Find the line with "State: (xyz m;" in the entries below, then reproduce it and every line after it down to and including the line with "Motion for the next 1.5", exactly.

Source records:
BEGIN
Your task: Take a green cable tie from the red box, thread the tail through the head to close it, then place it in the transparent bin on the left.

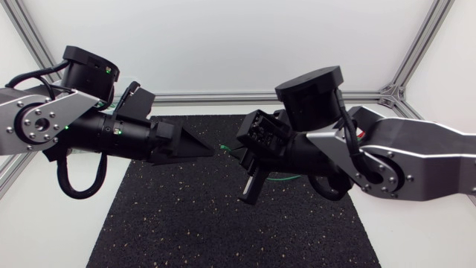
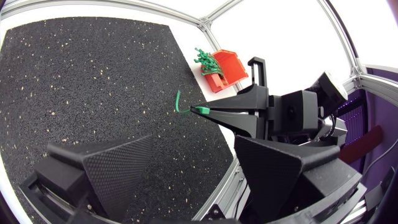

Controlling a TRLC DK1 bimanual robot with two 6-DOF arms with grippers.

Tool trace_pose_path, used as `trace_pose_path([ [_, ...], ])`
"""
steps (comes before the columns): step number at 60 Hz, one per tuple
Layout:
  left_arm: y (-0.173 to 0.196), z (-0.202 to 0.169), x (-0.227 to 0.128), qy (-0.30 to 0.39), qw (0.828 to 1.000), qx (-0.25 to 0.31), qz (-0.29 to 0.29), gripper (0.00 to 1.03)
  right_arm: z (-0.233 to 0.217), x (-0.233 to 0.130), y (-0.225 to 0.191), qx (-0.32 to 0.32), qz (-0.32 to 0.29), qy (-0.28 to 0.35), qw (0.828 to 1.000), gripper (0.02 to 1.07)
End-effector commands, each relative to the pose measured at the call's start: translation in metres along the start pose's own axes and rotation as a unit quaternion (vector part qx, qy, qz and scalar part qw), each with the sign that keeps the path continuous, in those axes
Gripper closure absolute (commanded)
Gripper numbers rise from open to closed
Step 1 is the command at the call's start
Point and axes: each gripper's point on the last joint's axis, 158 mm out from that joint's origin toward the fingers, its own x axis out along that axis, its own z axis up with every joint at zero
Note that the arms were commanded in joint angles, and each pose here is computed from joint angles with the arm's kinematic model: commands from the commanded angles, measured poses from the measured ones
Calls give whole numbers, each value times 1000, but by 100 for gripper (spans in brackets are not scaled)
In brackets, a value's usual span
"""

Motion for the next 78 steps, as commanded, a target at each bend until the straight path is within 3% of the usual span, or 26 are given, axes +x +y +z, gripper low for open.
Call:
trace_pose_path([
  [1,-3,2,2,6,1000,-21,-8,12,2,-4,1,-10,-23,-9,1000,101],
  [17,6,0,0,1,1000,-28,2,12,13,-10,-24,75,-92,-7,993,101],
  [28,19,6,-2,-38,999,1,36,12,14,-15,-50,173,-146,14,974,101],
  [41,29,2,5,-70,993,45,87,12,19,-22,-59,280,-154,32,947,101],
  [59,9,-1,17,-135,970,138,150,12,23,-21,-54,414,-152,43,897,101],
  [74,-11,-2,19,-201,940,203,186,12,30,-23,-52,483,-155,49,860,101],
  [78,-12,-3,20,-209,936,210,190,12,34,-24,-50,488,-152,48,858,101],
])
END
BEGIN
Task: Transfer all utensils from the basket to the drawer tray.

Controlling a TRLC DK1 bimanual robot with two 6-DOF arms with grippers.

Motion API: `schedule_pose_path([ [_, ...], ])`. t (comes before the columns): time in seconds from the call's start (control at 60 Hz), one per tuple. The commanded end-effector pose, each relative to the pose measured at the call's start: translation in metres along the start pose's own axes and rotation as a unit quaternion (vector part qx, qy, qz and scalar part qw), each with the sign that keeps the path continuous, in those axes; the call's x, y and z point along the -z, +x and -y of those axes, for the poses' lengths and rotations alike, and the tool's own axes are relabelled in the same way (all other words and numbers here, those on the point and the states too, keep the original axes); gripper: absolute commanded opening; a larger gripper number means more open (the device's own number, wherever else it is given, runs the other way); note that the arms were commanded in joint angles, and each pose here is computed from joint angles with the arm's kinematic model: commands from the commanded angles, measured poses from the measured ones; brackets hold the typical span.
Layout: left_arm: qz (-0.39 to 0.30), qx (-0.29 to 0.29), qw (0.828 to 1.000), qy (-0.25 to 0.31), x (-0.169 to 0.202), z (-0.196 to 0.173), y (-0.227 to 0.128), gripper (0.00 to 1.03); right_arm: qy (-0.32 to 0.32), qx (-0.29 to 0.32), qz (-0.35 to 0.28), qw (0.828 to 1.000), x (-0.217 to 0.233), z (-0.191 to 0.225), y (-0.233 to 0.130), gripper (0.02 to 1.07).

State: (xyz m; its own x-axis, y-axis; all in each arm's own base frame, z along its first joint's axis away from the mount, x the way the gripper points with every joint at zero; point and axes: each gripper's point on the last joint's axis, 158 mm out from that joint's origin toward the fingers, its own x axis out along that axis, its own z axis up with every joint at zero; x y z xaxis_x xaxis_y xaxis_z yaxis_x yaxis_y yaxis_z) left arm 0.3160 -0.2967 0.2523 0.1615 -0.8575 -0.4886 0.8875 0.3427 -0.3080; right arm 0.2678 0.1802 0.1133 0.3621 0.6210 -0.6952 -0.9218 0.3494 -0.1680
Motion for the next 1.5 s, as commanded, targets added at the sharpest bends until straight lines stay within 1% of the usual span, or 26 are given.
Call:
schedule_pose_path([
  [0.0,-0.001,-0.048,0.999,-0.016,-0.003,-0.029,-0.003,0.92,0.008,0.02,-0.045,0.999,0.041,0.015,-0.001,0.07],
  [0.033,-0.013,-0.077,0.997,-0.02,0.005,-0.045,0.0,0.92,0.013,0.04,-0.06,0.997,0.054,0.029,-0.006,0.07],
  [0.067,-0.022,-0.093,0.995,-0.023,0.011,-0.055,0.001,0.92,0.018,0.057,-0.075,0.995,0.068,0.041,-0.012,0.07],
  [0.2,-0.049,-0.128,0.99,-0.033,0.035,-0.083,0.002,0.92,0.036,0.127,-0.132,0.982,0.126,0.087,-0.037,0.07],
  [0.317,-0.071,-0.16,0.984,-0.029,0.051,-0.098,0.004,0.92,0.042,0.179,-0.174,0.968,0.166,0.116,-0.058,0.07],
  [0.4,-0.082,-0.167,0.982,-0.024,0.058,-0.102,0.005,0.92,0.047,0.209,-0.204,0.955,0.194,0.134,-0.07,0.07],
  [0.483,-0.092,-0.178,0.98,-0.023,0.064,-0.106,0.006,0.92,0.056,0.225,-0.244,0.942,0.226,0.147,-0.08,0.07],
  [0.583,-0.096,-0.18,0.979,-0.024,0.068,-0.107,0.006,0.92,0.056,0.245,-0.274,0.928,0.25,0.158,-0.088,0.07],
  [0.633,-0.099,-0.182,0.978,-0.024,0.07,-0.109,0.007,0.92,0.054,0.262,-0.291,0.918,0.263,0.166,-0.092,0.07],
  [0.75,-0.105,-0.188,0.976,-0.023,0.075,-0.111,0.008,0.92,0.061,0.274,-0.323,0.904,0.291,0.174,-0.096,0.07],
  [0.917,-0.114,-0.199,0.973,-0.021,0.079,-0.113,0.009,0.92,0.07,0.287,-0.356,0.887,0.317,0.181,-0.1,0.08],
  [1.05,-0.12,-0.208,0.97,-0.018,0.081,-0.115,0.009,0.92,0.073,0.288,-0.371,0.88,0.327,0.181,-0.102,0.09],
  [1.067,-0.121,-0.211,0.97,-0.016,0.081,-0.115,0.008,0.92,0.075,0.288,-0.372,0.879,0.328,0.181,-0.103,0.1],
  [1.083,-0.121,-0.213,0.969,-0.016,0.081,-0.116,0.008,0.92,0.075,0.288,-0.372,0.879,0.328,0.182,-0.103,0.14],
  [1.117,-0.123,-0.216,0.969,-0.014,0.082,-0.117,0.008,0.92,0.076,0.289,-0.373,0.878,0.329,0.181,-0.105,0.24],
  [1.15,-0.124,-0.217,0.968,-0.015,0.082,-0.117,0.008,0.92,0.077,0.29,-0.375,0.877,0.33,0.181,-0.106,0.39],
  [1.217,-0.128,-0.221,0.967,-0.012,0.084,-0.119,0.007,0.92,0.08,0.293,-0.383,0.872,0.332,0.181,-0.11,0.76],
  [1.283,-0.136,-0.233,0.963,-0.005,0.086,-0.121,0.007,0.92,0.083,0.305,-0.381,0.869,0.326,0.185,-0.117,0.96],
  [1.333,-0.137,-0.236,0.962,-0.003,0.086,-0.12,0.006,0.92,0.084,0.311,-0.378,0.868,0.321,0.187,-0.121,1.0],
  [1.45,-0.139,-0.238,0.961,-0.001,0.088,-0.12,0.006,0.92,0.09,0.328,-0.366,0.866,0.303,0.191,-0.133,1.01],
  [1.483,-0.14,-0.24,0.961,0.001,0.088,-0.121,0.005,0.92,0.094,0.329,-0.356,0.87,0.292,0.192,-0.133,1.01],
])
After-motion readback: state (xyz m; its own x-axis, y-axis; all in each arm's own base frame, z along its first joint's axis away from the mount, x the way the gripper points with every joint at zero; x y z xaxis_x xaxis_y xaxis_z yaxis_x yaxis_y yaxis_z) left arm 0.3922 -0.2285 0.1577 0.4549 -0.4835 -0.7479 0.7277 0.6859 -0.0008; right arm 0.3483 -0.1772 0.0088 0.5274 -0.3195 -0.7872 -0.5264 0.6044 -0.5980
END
--- OUTPUT BELOW ---
State: (xyz m; its own x-axis, y-axis; all in each arm's own base frame, z along its first joint's axis away from the mount, x the way the gripper points with every joint at zero; point and axes: each gripper's point on the last joint's axis, 158 mm out from that joint's origin toward the fingers, its own x axis out along that axis, its own z axis up with every joint at zero; x y z xaxis_x xaxis_y xaxis_z yaxis_x yaxis_y yaxis_z) left arm 0.3160 -0.2967 0.2523 0.1615 -0.8575 -0.4886 0.8875 0.3427 -0.3080; right arm 0.2678 0.1802 0.1133 0.3621 0.6210 -0.6952 -0.9218 0.3494 -0.1680
Motion for the next 1.5 s, as commanded, targets added at the sharpest bends until straight lines stay within 1% of the usual span, or 26 are given.

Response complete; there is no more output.